Section 7: Regex Compilation¶
impl ConfiguredHIR {
/// Convert this HIR to a regex that can be used for matching.
pub(crate) fn to_regex(&self) -> Result<Regex, Error> {
let meta = Regex::config()
.utf8_empty(false)
.nfa_size_limit(Some(self.config.size_limit))
// One-pass DFA gets extra room (10 MB)
.onepass_size_limit(Some(10 * (1 << 20)))
// Full DFA: small but larger than regex crate default
.dfa_size_limit(Some(1 * (1 << 20)))
.dfa_state_limit(Some(1_000))
// Lazy DFA gets the big cache
.hybrid_cache_capacity(self.config.dfa_size_limit);
Regex::builder()
.configure(meta)
.build_from_hir(&self.hir)
.map_err(Error::regex)
}
}
The configuration sets different limits for different regex engine strategies. The lazy DFA (hybrid) gets the largest allocation because it's ripgrep's primary matching strategy for most patterns.
Section 8: Line Terminator Handling¶
impl ConfiguredHIR {
/// Returns the line terminator configured on this expression.
pub(crate) fn line_terminator(&self) -> Option<LineTerminator> {
// Text anchors (\A, \z) disable fast line searching
if self.hir.properties().look_set().contains_anchor_haystack() {
None
} else {
self.config.line_terminator
}
}
/// Returns the "start line" anchor for this configuration.
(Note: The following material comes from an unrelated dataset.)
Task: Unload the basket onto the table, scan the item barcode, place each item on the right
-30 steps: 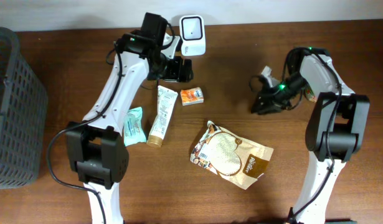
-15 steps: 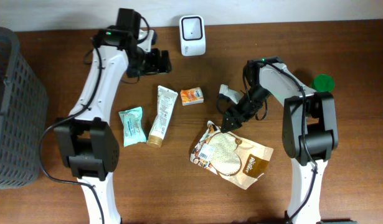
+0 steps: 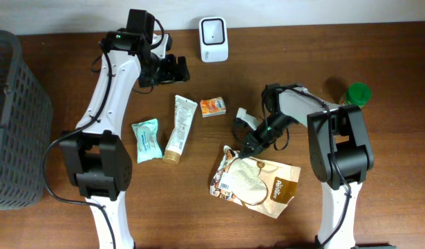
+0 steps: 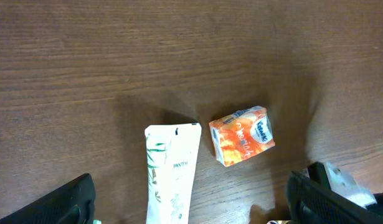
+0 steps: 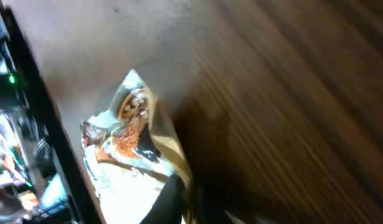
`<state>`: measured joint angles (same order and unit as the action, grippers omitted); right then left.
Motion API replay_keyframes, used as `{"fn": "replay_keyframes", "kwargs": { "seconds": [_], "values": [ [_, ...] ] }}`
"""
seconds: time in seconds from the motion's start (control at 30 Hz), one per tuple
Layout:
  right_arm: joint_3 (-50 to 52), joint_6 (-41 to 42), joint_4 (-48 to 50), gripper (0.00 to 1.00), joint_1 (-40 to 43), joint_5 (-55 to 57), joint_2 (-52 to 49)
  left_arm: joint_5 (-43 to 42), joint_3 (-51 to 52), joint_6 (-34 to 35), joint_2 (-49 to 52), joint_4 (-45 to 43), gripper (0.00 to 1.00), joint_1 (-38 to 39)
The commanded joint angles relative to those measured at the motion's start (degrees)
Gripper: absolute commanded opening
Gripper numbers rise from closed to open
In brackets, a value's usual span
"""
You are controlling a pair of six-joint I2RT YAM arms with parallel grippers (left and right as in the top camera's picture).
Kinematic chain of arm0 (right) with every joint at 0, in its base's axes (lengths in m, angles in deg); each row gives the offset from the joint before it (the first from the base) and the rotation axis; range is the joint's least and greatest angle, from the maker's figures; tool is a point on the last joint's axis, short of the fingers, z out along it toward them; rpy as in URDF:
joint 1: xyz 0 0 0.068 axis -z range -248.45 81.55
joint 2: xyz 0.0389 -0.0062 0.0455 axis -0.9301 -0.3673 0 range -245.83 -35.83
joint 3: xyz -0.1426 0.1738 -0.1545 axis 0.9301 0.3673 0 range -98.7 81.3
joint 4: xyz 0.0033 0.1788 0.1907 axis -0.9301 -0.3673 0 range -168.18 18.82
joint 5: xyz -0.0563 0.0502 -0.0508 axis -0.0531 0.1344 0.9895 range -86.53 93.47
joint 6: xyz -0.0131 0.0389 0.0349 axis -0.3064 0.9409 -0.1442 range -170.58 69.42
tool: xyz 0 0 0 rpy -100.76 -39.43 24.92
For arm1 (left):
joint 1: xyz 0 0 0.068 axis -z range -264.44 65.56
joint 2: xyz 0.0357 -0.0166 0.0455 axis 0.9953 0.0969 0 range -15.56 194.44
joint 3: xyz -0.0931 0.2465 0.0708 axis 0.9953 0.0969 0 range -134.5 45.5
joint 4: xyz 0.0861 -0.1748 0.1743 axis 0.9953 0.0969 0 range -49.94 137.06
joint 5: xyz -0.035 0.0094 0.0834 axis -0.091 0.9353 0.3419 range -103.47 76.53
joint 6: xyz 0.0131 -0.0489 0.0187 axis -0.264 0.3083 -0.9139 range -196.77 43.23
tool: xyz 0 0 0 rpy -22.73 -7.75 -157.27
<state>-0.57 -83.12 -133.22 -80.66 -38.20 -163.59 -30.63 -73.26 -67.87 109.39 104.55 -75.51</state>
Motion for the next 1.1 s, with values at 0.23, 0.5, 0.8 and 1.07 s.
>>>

fn line_anchor_start(&self) -> hir::Look {
if self.config.crlf {
hir::Look::StartCRLF // Windows: handle \r\n
} else {
hir::Look::StartLF // Unix: just \n
}
}
/// Returns the "end line" anchor for this configuration.
fn line_anchor_end(&self) -> hir::Look {
if self.config.crlf {
hir::Look::EndCRLF
} else {
hir::Look::EndLF
}
}
}
/// Returns true if the given literal string contains any byte from the line
/// terminator given.
fn has_line_terminator(lineterm: LineTerminator, literal: &str) -> bool {
if lineterm.is_crlf() {
// CRLF mode: check for both \r and \n
literal.as_bytes().iter().copied().any(|b| b == b'\r' || b == b'\n')
} else {
// Single byte terminator
literal.as_bytes().iter().copied().any(|b| b == lineterm.as_byte())
}
}
The line_terminator() method demonstrates a subtle correctness concern: text anchors (^/$ without multi-line mode) interact poorly with line-by-line searching, so the method returns None to disable the optimization in those cases.
Quick Reference¶
Config Fields by Category¶
| Category | Fields |
|---|---|
| Case handling | case_insensitive, case_smart |
| Line mode | multi_line, dot_matches_new_line, crlf |
| Pattern syntax | ignore_whitespace, unicode, octal, swap_greed |
| Resource limits | size_limit, dfa_size_limit, nest_limit |
| ripgrep features | line_terminator, ban, word, fixed_strings, whole_line |
Key Methods¶
| Method | Purpose |
|---|---|
Config::build_many() |
Entry point: patterns → ConfiguredHIR |
Config::is_case_insensitive() |
Resolve smart case logic |
Config::is_fixed_strings() |
Detect fast path eligibility |
ConfiguredHIR::new() |
Full compilation pipeline |
ConfiguredHIR::to_regex() |
HIR → executable Regex |
ConfiguredHIR::into_word() |
Add word boundary assertions |
ConfiguredHIR::into_whole_line() |
Add line anchor assertions |